▶ _What you have to do_:
There is one span to output from the data below: the lines starting at the line with "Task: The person" and ending at the line with "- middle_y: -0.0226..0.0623". Output it exactly, ends included, nothing more.
[[ Task data, beginning ]]
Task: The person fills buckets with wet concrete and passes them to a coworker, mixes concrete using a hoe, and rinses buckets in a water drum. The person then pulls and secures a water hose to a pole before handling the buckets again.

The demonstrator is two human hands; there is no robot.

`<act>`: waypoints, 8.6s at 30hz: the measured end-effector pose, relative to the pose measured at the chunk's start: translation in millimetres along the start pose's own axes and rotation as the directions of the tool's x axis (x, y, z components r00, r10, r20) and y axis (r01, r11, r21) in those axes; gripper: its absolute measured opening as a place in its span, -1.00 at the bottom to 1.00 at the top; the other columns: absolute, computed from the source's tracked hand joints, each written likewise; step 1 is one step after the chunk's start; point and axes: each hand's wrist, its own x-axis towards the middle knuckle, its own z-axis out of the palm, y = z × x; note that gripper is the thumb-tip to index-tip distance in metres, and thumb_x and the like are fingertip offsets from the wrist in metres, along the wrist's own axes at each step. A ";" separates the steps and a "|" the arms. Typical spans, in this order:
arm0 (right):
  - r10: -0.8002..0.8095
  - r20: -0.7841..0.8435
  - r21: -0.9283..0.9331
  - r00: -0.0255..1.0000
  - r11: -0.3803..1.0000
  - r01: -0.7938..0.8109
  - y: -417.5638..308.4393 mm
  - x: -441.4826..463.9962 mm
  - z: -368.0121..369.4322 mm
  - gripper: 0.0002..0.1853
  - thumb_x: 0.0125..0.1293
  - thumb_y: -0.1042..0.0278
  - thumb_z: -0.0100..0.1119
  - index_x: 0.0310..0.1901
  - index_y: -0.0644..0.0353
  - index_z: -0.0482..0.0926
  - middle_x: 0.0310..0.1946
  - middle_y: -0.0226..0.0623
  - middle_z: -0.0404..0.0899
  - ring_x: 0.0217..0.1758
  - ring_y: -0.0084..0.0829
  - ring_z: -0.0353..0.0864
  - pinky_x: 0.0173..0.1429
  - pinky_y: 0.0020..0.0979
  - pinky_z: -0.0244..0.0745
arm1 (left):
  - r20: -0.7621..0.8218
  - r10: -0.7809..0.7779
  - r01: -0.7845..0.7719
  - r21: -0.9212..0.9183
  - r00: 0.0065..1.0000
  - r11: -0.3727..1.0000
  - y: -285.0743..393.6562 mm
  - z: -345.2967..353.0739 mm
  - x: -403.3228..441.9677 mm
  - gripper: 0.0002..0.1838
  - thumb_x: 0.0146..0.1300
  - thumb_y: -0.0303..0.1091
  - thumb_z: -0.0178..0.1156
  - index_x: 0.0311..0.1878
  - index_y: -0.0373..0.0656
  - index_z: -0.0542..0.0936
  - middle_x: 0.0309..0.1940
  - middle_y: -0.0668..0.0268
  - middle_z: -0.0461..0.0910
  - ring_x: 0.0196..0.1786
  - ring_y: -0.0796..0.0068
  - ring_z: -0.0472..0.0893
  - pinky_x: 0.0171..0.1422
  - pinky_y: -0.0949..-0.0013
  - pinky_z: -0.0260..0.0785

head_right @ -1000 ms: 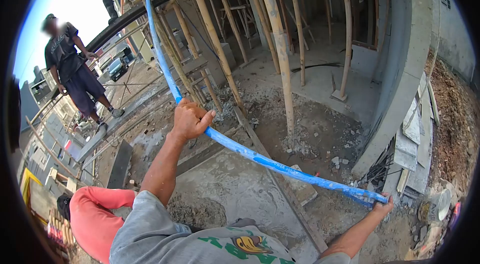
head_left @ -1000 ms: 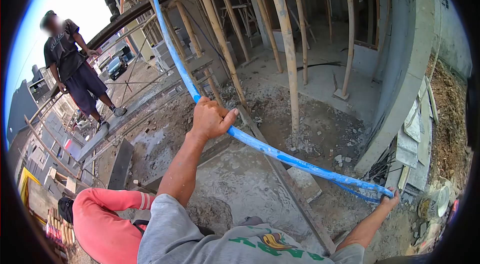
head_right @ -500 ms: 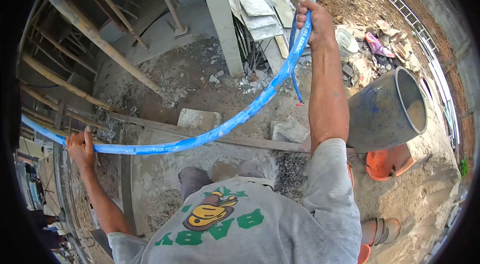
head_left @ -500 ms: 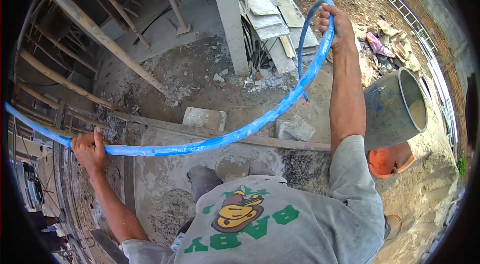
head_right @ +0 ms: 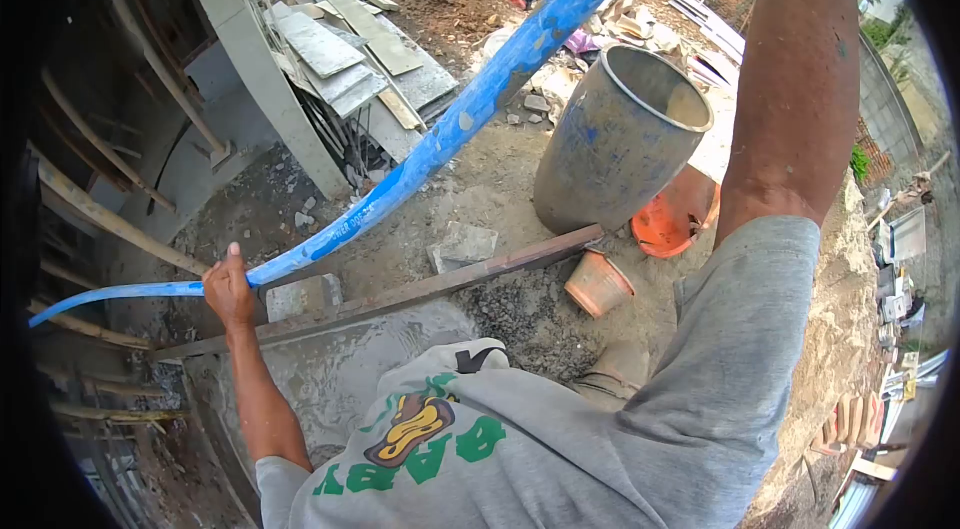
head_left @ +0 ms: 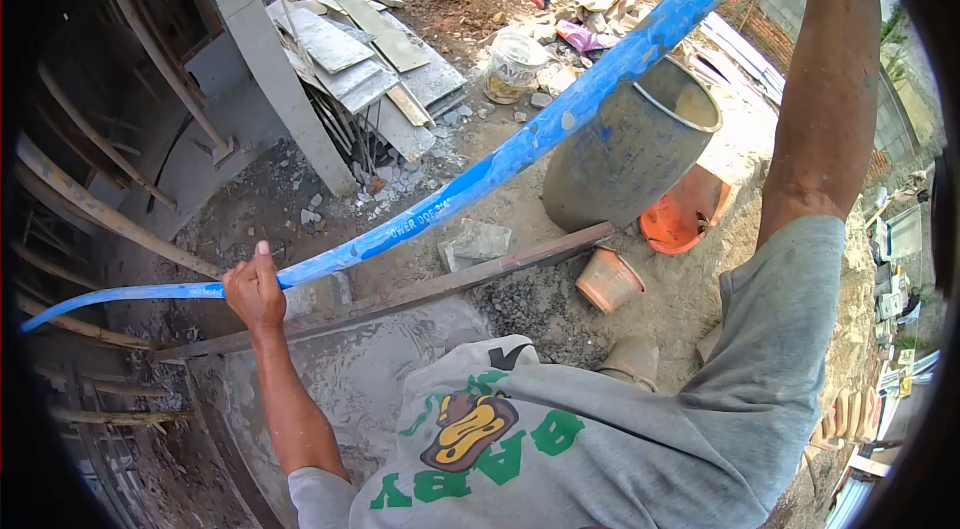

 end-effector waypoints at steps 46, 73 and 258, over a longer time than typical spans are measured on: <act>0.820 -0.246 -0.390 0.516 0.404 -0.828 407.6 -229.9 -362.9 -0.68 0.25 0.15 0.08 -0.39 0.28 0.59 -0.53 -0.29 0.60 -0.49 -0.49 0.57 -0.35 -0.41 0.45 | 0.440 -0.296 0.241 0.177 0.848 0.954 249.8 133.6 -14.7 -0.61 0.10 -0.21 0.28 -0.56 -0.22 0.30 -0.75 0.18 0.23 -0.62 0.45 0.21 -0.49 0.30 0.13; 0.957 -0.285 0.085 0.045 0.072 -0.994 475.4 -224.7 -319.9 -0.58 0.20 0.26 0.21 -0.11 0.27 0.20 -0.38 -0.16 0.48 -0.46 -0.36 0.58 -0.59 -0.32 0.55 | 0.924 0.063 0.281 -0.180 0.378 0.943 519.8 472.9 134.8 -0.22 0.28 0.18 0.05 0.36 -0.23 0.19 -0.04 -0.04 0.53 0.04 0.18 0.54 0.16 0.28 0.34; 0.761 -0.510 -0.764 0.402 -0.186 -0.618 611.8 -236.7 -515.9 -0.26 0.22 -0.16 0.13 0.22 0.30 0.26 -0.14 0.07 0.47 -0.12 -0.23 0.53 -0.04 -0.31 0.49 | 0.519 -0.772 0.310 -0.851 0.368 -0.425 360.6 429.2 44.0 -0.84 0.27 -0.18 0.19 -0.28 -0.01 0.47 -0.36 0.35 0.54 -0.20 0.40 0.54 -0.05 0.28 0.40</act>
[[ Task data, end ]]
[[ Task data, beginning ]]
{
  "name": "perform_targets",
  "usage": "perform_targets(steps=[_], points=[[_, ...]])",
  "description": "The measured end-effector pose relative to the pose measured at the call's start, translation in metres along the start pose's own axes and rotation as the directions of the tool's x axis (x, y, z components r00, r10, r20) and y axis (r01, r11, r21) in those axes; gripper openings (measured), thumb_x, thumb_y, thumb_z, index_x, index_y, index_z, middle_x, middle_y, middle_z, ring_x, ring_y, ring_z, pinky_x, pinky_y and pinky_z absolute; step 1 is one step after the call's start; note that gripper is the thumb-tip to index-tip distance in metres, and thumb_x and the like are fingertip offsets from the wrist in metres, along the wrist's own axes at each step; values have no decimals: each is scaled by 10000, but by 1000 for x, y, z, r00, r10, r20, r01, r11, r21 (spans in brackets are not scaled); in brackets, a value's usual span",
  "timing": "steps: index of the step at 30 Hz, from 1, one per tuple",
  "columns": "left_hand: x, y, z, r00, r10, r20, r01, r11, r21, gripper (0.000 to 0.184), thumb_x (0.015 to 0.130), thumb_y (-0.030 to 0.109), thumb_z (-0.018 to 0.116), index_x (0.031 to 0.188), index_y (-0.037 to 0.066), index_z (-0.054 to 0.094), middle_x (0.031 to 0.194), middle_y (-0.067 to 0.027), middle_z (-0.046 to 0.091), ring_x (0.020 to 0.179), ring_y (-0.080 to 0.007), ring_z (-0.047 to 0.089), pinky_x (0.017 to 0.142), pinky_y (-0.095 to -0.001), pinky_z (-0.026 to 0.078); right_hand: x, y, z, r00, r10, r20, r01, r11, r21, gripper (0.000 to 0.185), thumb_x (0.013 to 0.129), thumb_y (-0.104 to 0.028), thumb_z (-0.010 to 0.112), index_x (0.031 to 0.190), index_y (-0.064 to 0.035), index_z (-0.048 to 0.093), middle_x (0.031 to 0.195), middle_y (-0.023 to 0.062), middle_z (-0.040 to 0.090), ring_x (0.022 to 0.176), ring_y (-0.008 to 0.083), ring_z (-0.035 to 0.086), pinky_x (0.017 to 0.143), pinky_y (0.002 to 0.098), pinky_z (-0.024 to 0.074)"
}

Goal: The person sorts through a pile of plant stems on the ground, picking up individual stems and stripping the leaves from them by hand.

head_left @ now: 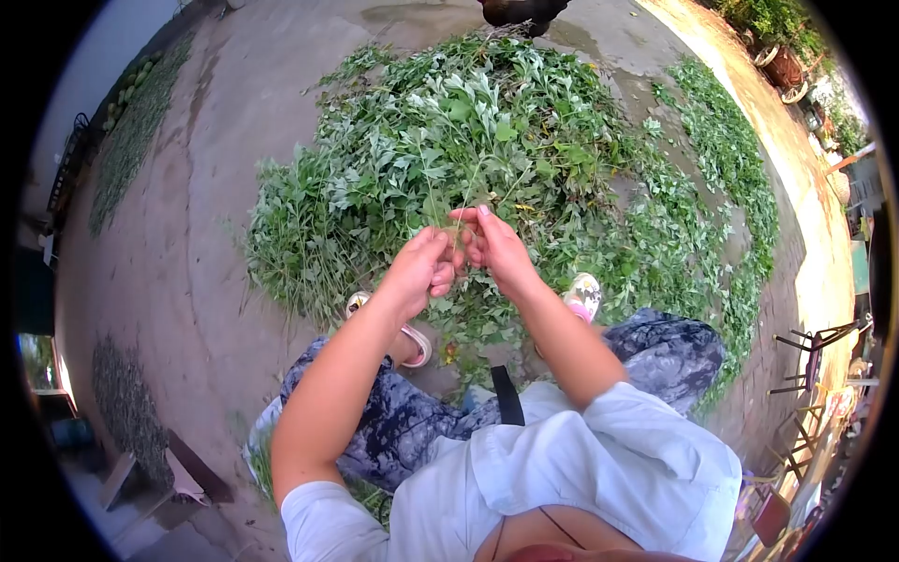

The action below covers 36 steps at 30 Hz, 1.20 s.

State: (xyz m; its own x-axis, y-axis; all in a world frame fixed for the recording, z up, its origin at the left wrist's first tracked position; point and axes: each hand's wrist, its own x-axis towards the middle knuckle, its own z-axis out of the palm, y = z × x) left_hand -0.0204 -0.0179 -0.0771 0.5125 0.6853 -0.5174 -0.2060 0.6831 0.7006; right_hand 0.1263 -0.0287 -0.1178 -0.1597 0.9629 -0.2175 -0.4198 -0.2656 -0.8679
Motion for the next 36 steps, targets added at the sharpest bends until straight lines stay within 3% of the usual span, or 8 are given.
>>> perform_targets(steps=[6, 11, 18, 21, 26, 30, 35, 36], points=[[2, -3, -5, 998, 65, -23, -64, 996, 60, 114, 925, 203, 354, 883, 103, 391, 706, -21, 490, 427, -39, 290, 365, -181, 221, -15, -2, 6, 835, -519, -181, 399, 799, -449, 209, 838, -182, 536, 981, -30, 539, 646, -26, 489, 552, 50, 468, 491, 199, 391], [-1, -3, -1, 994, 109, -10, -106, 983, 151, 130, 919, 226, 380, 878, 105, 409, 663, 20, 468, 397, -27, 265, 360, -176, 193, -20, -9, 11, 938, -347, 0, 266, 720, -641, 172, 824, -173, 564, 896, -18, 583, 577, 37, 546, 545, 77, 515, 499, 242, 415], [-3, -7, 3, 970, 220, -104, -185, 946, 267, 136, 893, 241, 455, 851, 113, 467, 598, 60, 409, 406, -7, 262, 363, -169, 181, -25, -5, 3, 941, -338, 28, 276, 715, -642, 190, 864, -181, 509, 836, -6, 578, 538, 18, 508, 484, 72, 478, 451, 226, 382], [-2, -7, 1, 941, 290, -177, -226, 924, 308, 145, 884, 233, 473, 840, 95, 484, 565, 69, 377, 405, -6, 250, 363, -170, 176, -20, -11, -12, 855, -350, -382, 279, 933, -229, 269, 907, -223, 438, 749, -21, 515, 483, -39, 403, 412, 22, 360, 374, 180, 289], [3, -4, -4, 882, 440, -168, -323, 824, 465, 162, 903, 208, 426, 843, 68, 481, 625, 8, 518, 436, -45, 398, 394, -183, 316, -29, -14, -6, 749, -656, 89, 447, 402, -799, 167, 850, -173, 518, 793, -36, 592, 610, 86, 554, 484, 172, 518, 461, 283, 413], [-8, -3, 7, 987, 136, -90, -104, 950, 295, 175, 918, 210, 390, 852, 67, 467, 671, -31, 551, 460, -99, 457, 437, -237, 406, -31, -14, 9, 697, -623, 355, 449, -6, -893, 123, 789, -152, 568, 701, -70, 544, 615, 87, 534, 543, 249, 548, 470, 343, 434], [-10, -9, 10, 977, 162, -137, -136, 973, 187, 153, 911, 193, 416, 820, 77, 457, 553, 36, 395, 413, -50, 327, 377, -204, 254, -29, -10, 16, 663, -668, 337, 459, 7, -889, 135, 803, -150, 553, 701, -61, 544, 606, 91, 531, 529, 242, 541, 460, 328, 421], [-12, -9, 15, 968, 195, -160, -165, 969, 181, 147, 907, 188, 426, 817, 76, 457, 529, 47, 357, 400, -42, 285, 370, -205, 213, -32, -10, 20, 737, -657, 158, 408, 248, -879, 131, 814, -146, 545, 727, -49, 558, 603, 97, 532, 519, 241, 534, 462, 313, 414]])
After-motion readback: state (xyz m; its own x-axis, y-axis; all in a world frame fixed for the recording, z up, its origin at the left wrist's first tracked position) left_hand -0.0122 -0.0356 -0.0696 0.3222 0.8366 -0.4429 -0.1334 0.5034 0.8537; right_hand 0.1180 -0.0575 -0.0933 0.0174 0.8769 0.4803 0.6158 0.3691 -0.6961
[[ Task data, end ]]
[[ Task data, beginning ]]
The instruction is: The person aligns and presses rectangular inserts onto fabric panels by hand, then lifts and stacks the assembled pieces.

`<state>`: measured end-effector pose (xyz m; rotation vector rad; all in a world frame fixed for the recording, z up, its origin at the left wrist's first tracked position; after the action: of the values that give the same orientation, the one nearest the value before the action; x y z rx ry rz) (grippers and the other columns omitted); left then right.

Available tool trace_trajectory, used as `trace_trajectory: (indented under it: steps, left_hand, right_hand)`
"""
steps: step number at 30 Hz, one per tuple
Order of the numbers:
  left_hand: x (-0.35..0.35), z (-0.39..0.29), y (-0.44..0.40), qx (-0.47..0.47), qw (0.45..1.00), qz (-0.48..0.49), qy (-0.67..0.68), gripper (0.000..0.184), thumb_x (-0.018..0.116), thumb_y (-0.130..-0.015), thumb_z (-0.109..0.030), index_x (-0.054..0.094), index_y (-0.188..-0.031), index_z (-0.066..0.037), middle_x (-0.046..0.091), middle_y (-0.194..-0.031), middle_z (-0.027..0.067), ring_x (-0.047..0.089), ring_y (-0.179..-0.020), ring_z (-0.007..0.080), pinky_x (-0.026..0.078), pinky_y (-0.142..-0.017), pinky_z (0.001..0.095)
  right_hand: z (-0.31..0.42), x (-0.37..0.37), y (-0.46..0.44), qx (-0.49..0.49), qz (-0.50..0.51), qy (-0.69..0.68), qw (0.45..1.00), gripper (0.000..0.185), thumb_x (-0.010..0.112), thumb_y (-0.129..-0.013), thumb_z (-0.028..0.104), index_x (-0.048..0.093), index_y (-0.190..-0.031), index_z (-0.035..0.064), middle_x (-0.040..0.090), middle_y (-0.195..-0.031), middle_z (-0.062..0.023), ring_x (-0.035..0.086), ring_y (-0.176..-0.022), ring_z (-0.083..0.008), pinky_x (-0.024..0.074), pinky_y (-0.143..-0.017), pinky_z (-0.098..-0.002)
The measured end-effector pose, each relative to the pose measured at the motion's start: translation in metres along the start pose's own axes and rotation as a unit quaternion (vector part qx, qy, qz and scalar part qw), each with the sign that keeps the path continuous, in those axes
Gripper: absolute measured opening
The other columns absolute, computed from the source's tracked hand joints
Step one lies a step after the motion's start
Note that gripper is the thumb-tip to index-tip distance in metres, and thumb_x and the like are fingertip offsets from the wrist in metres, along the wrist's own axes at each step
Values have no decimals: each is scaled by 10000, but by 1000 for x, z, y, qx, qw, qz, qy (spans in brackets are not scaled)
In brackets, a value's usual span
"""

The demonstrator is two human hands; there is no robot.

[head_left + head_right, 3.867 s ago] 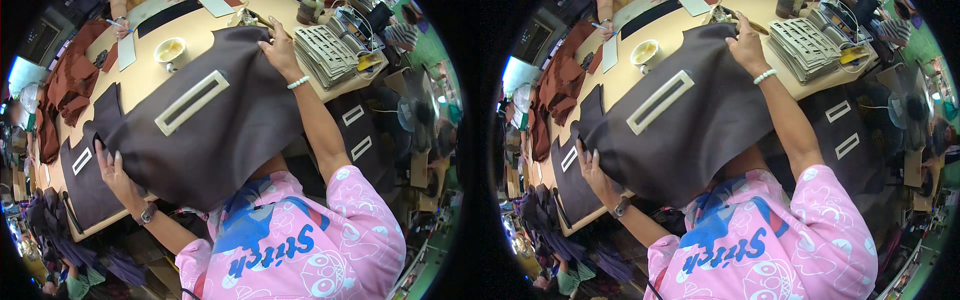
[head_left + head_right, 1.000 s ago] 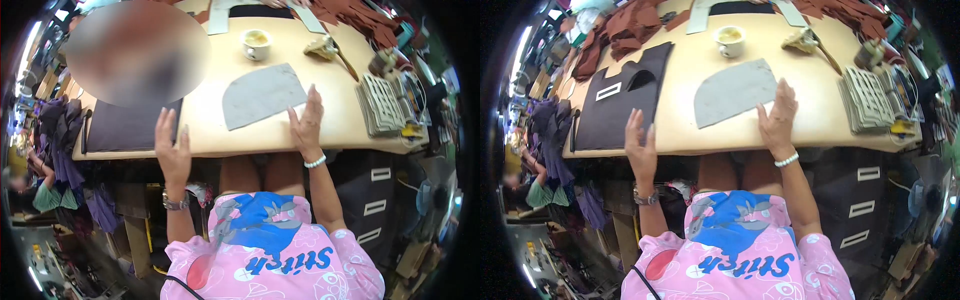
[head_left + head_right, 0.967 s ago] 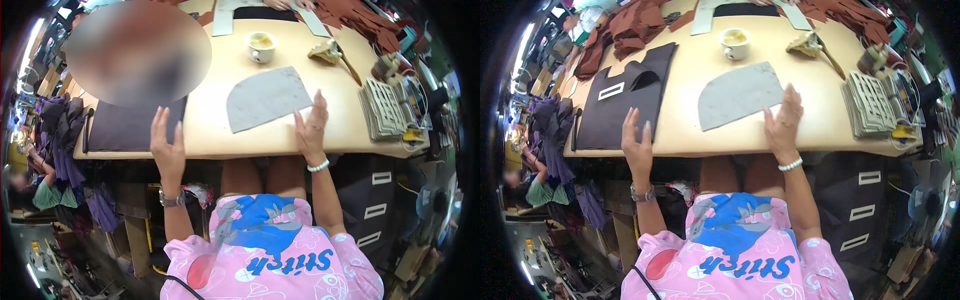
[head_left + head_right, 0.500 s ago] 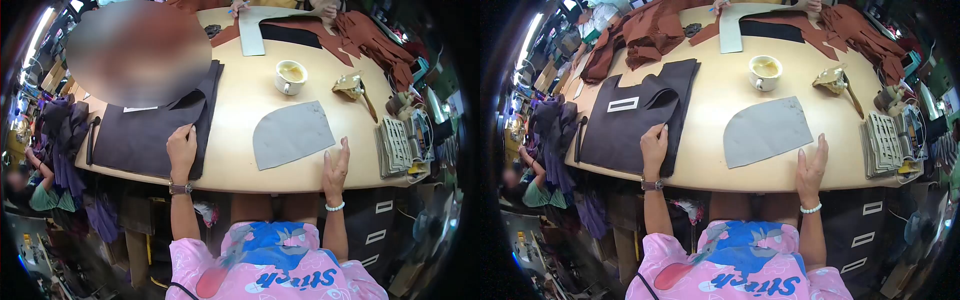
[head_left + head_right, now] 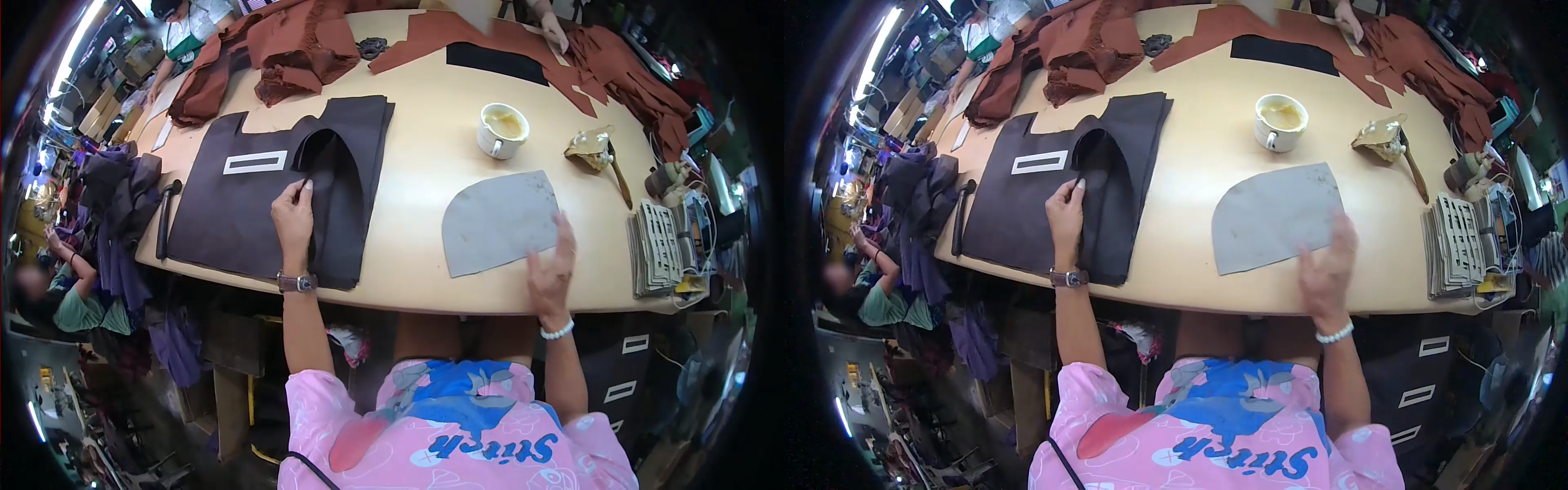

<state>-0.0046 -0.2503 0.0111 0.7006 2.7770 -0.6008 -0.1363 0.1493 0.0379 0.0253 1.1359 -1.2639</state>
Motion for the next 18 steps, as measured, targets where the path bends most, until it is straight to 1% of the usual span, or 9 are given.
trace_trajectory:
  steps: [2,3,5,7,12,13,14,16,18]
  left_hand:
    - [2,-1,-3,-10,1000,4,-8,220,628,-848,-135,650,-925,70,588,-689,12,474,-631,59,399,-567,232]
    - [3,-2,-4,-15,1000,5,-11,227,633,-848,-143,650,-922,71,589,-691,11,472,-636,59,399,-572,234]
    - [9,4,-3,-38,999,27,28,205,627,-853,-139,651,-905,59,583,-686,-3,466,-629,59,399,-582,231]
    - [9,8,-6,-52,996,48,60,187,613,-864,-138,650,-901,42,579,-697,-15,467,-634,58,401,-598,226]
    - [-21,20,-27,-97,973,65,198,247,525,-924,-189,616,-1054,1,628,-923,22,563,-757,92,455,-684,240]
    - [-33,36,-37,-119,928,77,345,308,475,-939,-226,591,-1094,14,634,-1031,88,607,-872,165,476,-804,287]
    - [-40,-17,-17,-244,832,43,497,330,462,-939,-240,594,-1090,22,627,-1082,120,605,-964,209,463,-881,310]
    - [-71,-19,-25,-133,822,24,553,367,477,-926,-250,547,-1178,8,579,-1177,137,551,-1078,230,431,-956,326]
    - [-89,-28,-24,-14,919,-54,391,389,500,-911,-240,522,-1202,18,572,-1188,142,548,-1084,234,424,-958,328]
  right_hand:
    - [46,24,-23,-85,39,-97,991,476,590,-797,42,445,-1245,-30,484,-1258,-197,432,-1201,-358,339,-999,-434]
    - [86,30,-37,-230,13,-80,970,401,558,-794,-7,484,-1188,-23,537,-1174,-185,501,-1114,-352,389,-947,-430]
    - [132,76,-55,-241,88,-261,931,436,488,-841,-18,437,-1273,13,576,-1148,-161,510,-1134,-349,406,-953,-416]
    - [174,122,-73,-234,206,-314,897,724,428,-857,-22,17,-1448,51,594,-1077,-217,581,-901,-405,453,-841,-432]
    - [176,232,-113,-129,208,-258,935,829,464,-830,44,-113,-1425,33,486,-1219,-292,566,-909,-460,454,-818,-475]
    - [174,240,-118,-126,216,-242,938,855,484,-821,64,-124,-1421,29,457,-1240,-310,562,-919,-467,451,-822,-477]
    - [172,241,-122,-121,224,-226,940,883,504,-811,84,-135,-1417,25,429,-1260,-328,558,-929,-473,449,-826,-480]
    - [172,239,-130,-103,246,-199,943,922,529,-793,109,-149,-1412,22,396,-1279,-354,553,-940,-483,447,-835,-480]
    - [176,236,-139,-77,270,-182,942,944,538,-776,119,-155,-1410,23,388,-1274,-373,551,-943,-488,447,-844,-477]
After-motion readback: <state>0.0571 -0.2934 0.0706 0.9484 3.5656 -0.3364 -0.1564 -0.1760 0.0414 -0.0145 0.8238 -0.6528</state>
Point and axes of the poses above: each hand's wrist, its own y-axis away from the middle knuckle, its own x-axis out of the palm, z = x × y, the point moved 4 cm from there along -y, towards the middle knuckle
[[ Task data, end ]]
▶ _Answer section_:
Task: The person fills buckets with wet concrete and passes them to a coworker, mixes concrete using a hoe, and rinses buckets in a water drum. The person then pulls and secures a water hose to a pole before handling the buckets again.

The demonstrator is two human hands; there is no robot.

`<act>`: waypoints, 8.6s at 30hz: the measured end-effector pose, relative to the pose measured at the chunk's start: translation in millimetres along the start pose's own axes and rotation as the directions of the tool's x axis (x, y, z components r00, r10, r20) and y axis (r01, r11, r21) in those axes; gripper: its absolute measured opening as a place in its span, -1.00 at the bottom to 1.00 at the top; the other columns: absolute, computed from the source's tracked hand joints, each written likewise; step 1 is one step after the chunk's start; point and axes: each hand's wrist, its own x-axis towards the middle knuckle, its own z-axis out of the palm, y = z × x; note that gripper is the thumb-tip to index-tip distance in metres, and thumb_x and the like are fingertip offsets from the wrist in metres, along the wrist's own axes at each step. A ";" separates the steps and a "|" the arms. Typical spans, in this order:
arm0 (right):
  - r10: -0.8002..0.8095
  - r20: -0.7841..0.8435
  - r21: -0.9283..0.9331
  - r00: -0.0255..1.0000
  - r11: -0.3803..1.0000
  - r01: -0.7938..0.8109
  - y: -417.5638..308.4393 mm
  - x: -441.4826..463.9962 mm
  - z: -368.0121..369.4322 mm
  - gripper: 0.0002..0.1853
  - thumb_x: 0.0125..0.1293
  - thumb_y: -0.1042..0.0278
  - thumb_z: -0.0100..0.1119
  - index_x: 0.0310..0.1901
  - index_y: -0.0644..0.0353
  - index_z: -0.0482..0.0926
  - middle_x: 0.0310..0.1946
  - middle_y: -0.0226..0.0623

Nothing else is needed to complete this exercise.